A Polícia Civil do Rio Grande do Norte prendeu, nesta sexta-feira (26), Aluísio Farias Batista, de 69 anos, condenado a 21 anos de prisão pelos crimes relacionados à Tragédia do Baldo, um dos episódios mais marcantes da história potiguar. A captura ocorreu durante a Operação Resgate, realizada em conjunto com a Polícia Civil de Mato Grosso, estado onde o foragido vivia há décadas.
Segundo a corporação, o mandado de prisão definitiva foi cumprido após um trabalho investigativo que localizou o condenado no município onde residia no Mato Grosso. Após a prisão, ele foi encaminhado ao sistema prisional para o cumprimento da pena em regime fechado.

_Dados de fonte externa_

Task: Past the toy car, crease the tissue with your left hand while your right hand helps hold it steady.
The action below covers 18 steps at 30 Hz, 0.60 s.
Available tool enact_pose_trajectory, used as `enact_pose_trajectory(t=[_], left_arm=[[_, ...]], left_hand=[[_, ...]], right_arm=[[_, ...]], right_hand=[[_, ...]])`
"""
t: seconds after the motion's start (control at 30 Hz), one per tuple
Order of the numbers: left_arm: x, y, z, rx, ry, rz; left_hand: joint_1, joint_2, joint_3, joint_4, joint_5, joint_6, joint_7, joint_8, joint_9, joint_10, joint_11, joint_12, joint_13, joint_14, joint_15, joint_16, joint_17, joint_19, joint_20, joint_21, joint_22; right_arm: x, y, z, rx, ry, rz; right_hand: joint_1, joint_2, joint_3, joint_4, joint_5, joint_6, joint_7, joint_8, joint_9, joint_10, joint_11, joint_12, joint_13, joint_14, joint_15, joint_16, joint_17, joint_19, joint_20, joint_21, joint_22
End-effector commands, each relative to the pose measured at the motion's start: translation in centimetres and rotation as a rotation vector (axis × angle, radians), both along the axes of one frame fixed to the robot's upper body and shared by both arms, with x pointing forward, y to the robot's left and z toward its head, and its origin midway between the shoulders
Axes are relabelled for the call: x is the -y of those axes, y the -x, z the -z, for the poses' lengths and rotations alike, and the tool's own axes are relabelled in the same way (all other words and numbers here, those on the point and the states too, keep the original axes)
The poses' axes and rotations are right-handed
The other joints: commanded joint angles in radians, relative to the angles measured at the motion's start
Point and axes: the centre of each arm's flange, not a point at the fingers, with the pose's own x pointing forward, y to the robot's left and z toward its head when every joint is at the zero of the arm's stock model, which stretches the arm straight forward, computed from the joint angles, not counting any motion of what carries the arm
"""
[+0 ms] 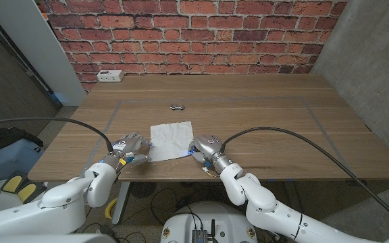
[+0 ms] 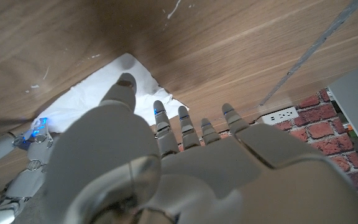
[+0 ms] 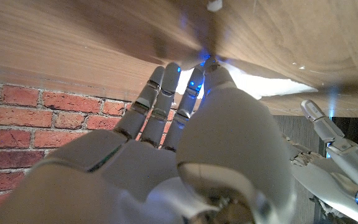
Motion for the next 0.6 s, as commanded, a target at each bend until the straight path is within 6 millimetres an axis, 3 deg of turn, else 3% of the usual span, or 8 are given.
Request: enact_pose_trajectory(t=[0.03,0.23,0.6], left_arm=[[0.1,0.0,-0.1,0.012,0.006,0.043],[0.1,0.0,-0.3,0.016,-0.002,0.052],[1.3,0.0,-0.1,0.076,-0.042,0.079]], left_hand=[[-0.011,-0.02,-0.015,0.001,0.009,-0.011,-0.006,0.006,-0.001,-0.006,0.003,-0.002,0.003,-0.016,0.001,-0.001,0.003,-0.011,0.003,-0.006,0.003],[-0.019,-0.038,-0.03,0.002,0.019,0.034,-0.027,0.029,-0.003,-0.008,0.003,-0.001,0.005,-0.02,0.006,0.001,0.004,-0.013,0.006,-0.006,0.003],[0.007,-0.032,-0.027,-0.008,0.029,0.077,-0.032,0.044,-0.003,-0.027,0.003,-0.007,0.007,-0.029,0.007,0.001,0.003,-0.013,0.01,-0.005,0.004]], right_arm=[[0.3,0.0,-0.6,-0.007,-0.185,-0.006],[0.6,-0.1,-1.1,-0.034,-0.296,0.002],[1.4,-0.2,-2.1,-0.134,-0.529,0.019]], right_hand=[[0.016,0.009,0.014,-0.005,-0.012,0.051,0.058,0.004,0.005,0.019,0.028,0.019,0.009,0.003,-0.144,0.036,0.033,-0.006,0.02,0.012,0.006],[0.025,0.006,0.02,-0.01,-0.023,0.068,0.073,0.006,0.009,0.034,0.036,0.033,0.016,0.018,-0.135,0.068,0.051,-0.016,0.032,0.021,0.014],[0.041,-0.003,0.03,-0.021,-0.047,0.087,0.101,0.012,0.026,0.061,0.061,0.064,0.037,0.041,-0.106,0.114,0.063,-0.033,0.058,0.044,0.034]])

A Tragédia do Baldo aconteceu na madrugada de 25 de fevereiro de 1984, durante o Carnaval de Natal. Conforme as investigações da época, Aluísio conduzia um ônibus quando perdeu o controle do veículo na região do Baldo e atingiu integrantes de uma banda de música e foliões de um tradicional bloco carnavalesco que desfilava pelas ruas da capital.
O acidente deixou 19 pessoas mortas e outras 12 gravemente feridas, sendo considerado um dos maiores desastres da história do Rio Grande do Norte. Logo após o ocorrido, o motorista fugiu e permaneceu foragido por mais de quatro décadas.
Investigação identificou uso de identidade falsa
As diligências para localizar o condenado começaram a partir da única fotografia disponível dele, registrada no ano da tragédia. Durante a investigação, os policiais descobriram que o pai de Aluísio havia falecido em Tangará da Serra (MT), em 2021, fato que permitiu o intercâmbio de informações entre as polícias civis dos dois estados.
A investigação documental revelou ainda que, em 1995, o condenado emitiu um documento de identidade utilizando seus dados verdadeiros em Mato Grosso. No ano seguinte, após a morte de um homem em Natal, ele passou a utilizar a identidade da vítima.
De acordo com a Polícia Civil, ainda não foi possível determinar exatamente quando Aluísio começou a usar a identidade falsa. No entanto, foi confirmado que, em 2021, ele utilizou o documento em nome da pessoa falecida para renovar a Carteira Nacional de Habilitação (CNH) e continuar exercendo a profissão de motorista.
A confirmação da identidade ocorreu por meio do cruzamento de informações cadastrais, análises documentais e procedimentos de comparação facial realizados pelas equipes de investigação.
Suspeito confessou identidade verdadeira
Após identificarem o paradeiro do condenado, os policiais foram inicialmente ao local onde ele trabalhava, mas não o encontraram. Em seguida, a equipe se deslocou até a residência dele.
Segundo a Polícia Civil, ao ser abordado, Aluísio apresentou inicialmente o nome falso. Entretanto, após os investigadores demonstrarem que conheciam sua verdadeira identidade, ele confessou quem era.
Em nota, a Polícia Civil do Rio Grande do Norte afirmou que a prisão reforça o compromisso da instituição com a responsabilização criminal, a preservação da memória das vítimas e a busca pela Justiça, independentemente do tempo transcorrido desde a prática do crime.
A corporação também orienta que informações que possam contribuir com investigações em andamento sejam repassadas, de forma anônima, por meio do Disque Denúncia 181.